# 2021 Xmas List Ideas



## BrainBailey (Nov 20, 2019)

It's getting close to the holiday season so I figured I'd start this thread. Every year I find myself adding a number of things for my future lawn arsenal. Please share any ideas you have (lawn specific) or things you've bought that people might want to add to theirs. Things I purchased this year that I would absolutely recommend:

1. Pro Plugger (I waited way too long!)
2. Battery backpack sprayer (love my Typhoon 2.5)
3. Precision syringe and long tips for liquid measurements
4. Precision measurement scale for granulars
5. Rotary scissors
6. Pin High backlapping kit


----------



## MasterMech (Sep 24, 2017)

As much as I advocate for simple nut/bolt style HoC gauges being all that we really need on a home lawn, the AccuProducts website is certainly a candy store for us reel-low kids. You guys running triplexes and fairway units (5+ units to maintain.... yeesh :lol, have you seen that AccuGage II? 

https://accuproducts.com/mower-gaging-tools.html


----------



## Herring (Sep 19, 2020)

I recently saw a video from a course that used these to blow clippings off the mowers when they returned to the shop and thought it would be great to have around the house.


----------



## JerseyGreens (Aug 30, 2019)

Herring said:


> I recently saw a video from a course that used these to blow clippings off the mowers when they returned to the shop and thought it would be great to have around the house.


I'd pass on using this on OPE - I'd be afraid of the highly compressed air actually wedging dirt/debris further into the machine where it doesn't belong versus getting the exterior nice and clean.


----------



## San (Jun 21, 2021)

I've been looking at a Smart Weather Station with wireless moisture sensors


----------



## Austinite (Oct 4, 2018)

procore 648!


----------



## BigBlue (Aug 27, 2021)

I've been considering:

Rain gauges
TeeJet nozzles 
1" corer for soil samples
Wifi smart irrigation controller
Better liquid chem measuring options e.g. graduated measuring cup for larger volumes and maybe the syringe idea (@BrainBailey maybe can recommend syringe choices?)
Considering an angle grinder for the sole purpose of sharpening my mower blades lol. Maybe a blade balance.

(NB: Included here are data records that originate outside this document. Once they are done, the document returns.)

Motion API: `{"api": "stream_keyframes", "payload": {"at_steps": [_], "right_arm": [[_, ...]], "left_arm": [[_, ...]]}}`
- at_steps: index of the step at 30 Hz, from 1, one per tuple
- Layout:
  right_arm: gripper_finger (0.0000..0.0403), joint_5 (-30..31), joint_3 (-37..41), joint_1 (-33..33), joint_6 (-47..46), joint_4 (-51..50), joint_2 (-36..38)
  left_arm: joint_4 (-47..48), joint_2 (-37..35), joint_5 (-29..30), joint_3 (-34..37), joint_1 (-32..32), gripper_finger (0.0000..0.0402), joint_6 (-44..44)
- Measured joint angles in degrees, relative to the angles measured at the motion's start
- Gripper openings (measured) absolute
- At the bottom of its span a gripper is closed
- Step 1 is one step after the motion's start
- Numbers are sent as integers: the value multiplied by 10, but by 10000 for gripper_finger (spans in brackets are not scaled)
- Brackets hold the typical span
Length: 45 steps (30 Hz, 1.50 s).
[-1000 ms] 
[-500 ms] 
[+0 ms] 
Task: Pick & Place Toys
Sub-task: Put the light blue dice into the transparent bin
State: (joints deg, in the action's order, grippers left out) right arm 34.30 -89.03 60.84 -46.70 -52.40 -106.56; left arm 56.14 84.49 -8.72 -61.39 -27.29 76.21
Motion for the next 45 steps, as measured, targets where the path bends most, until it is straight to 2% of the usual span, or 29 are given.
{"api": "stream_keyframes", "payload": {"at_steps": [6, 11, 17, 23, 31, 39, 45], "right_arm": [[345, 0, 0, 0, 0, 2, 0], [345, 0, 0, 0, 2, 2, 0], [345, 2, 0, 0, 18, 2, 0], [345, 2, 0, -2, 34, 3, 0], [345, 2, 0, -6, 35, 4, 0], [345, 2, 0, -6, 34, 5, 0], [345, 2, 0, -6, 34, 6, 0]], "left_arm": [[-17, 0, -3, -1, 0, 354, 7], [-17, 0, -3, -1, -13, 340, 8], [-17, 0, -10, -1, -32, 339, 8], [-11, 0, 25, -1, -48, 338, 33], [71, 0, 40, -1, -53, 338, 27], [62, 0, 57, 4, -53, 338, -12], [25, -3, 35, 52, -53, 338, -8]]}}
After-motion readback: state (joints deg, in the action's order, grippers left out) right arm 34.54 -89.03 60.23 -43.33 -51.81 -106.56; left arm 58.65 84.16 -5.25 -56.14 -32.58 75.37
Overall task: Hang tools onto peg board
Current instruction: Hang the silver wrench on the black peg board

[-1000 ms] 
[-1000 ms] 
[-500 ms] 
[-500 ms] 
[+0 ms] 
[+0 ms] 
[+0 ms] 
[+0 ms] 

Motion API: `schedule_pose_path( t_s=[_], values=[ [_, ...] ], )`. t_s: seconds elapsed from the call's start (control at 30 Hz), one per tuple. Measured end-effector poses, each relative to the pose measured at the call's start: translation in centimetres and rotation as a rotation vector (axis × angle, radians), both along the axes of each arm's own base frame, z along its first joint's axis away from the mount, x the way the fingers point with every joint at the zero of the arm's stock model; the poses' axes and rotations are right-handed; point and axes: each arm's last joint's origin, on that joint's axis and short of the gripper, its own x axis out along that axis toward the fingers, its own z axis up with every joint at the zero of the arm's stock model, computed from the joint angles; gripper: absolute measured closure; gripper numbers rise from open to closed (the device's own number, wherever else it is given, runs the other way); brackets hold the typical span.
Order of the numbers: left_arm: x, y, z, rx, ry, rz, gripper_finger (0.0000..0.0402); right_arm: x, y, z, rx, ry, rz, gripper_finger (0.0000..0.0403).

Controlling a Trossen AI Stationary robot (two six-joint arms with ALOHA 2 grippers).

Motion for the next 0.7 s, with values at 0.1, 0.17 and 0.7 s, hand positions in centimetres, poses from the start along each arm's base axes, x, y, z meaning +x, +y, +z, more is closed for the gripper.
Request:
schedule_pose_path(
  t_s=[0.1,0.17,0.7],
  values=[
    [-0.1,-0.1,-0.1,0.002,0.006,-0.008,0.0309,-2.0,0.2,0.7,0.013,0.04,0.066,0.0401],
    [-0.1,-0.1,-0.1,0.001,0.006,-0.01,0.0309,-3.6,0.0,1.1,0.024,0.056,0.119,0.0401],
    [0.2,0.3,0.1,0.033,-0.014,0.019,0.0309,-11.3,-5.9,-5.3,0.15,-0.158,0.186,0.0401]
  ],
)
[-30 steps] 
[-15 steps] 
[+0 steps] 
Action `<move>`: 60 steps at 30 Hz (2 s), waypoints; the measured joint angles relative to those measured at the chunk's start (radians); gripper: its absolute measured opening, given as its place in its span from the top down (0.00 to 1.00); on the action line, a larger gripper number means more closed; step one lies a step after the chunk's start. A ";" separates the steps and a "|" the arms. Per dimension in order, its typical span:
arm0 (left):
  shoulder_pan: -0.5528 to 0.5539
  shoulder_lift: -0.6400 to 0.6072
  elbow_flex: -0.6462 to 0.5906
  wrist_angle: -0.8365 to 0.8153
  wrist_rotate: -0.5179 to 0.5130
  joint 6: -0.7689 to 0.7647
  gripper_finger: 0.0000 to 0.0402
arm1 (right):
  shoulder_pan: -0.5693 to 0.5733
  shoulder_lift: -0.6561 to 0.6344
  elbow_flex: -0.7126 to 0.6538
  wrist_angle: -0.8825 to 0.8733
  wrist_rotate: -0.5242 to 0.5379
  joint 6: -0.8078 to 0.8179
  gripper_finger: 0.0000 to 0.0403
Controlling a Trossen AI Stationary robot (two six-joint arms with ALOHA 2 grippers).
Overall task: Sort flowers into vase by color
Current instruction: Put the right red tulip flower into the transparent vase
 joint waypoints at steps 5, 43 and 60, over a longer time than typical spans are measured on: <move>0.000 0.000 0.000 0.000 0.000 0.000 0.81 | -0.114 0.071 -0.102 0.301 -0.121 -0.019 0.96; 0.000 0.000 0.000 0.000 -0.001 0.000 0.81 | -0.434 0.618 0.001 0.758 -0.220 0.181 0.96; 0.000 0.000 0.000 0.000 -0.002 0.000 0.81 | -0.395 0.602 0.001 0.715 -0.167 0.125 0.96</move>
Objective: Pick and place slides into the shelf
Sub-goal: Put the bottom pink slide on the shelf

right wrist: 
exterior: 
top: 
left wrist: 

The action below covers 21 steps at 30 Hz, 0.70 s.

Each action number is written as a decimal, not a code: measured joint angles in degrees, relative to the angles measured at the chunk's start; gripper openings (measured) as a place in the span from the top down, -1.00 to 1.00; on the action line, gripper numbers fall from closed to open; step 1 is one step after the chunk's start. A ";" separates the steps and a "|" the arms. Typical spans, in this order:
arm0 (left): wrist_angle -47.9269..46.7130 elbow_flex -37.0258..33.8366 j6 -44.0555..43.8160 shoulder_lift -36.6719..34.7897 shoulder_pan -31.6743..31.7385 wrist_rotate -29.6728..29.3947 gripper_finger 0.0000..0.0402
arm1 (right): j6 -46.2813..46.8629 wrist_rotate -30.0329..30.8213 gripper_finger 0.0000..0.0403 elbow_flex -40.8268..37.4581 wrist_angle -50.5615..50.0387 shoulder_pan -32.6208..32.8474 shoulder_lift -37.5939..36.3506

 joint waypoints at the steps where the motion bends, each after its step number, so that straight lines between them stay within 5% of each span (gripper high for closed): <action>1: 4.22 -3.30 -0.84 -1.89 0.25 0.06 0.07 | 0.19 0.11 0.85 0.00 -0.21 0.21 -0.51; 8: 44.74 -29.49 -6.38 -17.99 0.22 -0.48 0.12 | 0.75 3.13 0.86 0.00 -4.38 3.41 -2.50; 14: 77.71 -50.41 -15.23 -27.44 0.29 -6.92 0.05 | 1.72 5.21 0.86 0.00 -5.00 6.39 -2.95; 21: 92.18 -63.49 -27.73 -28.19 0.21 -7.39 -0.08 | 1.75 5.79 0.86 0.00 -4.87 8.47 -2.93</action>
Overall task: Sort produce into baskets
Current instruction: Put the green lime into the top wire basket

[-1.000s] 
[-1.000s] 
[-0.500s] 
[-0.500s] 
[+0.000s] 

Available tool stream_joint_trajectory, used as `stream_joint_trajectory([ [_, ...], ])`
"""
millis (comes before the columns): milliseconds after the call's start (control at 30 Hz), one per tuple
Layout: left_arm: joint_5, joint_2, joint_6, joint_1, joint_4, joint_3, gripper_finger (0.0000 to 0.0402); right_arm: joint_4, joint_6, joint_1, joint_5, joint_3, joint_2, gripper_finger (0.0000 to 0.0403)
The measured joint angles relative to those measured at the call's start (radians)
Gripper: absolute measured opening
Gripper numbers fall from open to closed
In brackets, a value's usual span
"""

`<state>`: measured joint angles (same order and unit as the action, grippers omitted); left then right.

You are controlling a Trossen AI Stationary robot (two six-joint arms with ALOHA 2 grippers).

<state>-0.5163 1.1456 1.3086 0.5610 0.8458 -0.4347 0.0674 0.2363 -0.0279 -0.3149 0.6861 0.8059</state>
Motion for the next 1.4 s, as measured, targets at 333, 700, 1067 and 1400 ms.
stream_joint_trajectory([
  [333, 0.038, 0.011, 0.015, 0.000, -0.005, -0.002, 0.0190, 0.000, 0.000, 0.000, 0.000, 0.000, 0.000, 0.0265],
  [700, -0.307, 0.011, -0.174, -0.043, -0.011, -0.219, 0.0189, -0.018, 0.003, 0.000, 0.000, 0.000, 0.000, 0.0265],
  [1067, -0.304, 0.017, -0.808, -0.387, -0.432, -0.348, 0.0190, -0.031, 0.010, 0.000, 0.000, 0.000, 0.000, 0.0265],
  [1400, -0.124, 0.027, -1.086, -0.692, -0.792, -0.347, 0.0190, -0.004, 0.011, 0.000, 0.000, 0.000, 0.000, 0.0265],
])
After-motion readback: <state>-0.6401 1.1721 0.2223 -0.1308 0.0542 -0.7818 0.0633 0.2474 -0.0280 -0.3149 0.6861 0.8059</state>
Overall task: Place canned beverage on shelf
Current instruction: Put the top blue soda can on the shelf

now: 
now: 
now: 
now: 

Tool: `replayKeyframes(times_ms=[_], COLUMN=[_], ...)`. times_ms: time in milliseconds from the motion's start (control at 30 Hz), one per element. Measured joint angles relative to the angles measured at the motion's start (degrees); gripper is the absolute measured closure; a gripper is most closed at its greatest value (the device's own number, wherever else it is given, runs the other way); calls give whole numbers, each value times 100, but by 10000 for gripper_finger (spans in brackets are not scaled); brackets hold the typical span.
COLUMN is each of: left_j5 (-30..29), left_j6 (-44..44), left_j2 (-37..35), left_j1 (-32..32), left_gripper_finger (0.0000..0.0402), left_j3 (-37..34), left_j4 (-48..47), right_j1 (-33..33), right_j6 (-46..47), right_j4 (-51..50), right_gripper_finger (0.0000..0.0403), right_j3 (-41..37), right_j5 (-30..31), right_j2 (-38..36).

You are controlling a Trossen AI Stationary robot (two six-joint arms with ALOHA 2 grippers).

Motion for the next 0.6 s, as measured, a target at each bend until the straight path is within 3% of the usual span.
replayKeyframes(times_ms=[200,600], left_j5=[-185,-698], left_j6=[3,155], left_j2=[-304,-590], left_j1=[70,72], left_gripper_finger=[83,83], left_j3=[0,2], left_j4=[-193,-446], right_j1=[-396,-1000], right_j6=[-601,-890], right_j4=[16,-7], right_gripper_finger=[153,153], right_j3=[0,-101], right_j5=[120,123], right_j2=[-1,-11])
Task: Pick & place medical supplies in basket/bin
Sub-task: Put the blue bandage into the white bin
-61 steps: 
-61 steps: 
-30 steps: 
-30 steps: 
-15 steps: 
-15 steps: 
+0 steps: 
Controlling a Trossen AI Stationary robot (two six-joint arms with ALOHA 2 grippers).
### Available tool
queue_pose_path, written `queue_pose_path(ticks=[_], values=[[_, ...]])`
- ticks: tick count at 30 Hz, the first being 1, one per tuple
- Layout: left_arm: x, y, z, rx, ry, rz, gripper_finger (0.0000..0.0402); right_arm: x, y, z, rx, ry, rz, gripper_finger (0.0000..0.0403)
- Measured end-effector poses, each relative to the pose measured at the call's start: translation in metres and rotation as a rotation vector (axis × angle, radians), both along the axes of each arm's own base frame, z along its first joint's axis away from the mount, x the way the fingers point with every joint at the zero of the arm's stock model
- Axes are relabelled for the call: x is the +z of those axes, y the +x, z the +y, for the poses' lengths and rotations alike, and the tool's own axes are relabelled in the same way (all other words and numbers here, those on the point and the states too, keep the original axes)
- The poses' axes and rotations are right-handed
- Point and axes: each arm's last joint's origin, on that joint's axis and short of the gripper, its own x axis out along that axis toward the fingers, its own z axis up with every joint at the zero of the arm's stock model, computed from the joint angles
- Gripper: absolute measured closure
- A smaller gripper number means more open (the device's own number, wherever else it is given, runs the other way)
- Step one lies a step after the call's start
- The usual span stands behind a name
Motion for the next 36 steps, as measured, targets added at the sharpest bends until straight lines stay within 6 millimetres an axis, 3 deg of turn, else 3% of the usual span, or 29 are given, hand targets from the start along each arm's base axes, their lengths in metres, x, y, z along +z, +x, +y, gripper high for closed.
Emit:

And I agree backpack sprayer and scale is a must. Nitrile gloves and eye protection (recently bought a pair for under $3 and a pair for $15 and they're both great) could be a good stocking stuffer.


----------



## Theycallmemrr (May 16, 2019)

American Sharpener 5004
Oregon Precision Blade Balancer
Pair of Chemical resistant gauntlet length gloves
Thermoworks Meat Thermometer
New Spray Tips for Backpack sprayer
Davis Weather Station
Marking dye
Antifoam/Defoamer


----------



## DFWLawnNut (Jul 7, 2020)

MasterMech said:


> As much as I advocate for simple nut/bolt style HoC gauges being all that we really need on a home lawn, the AccuProducts website is certainly a candy store for us reel-low kids. You guys running triplexes and fairway units (5+ units to maintain.... yeesh :lol, have you seen that AccuGage II?
> 
> https://accuproducts.com/mower-gaging-tools.html


Droooool


----------



## MasterMech (Sep 24, 2017)

Austinite said:


> procore 648!


I like the way you think! :lol:


----------



## BrainBailey (Nov 20, 2019)

@BigBlue this is what I bought and it works well for me.

https://www.amazon.com/dp/B08638HXYH/ref=cm_sw_r_awdo_navT_g_VRTTT02BW7J261YGTS3N


----------



## BigBlue (Aug 27, 2021)

BrainBailey said:


> @BigBlue this is what I bought and it works well for me.
> 
> https://www.amazon.com/dp/B08638HXYH/ref=cm_sw_r_awdo_navT_g_VRTTT02BW7J261YGTS3N


Thanks a million @BrainBailey!


----------



## Lawndry List (Jun 30, 2020)

Anybody have a weather station they'd recommend? I'd like to get one for my dad for Christmas.


----------



## Kmartel (Feb 12, 2019)

Lawndry List said:


> Anybody have a weather station they'd recommend? I'd like to get one for my dad for Christmas.


Davis vantage vue is a high grade residential weather station


----------



## Ware (Jan 28, 2017)

Kmartel said:


> Lawndry List said:
> 
> 
> > Anybody have a weather station they'd recommend? I'd like to get one for my dad for Christmas.
> ...


+1

I've had mine for several years and it is still going strong. I haven't needed one, but I like that you can get a tune-up kit for about $50 to essentially make it new again.


----------



## Austinite (Oct 4, 2018)

I've been using Ambient Weather station for a month or so, loving it so far.


----------



## San (Jun 21, 2021)

https://thelawnforum.com/memberlist.php?mode=viewprofile&u=11422

Has a link to his Ambient weather station in his signature as well.
I'm looking to get a similar set up to that one as well.


----------



## Vtx531 (Jul 1, 2019)

sprinkler head cutter


----------



## BrainBailey (Nov 20, 2019)

^+1 I also bought an 8" round irrigation pit cutter. Use it at least 3-4 times a year to keep my covers from disappearing. Makes very quick work of the job and leaves a decently crisp cut.


----------



## BigBlue (Aug 27, 2021)

2021 Lawn Xmas Gifts Received:

Santa was good to my lawn this year!

Angle Grinder and disc to sharpen mower blades

Chemical measuring cup

Rain Guage

And a 12 zone Rachio smart irrigation controller.


----------



## ShadowGuy (Nov 20, 2020)

Santa was good to me this year.

I'm ready for spring.


----------



## Ware (Jan 28, 2017)

Nice haul @ShadowGuy!


----------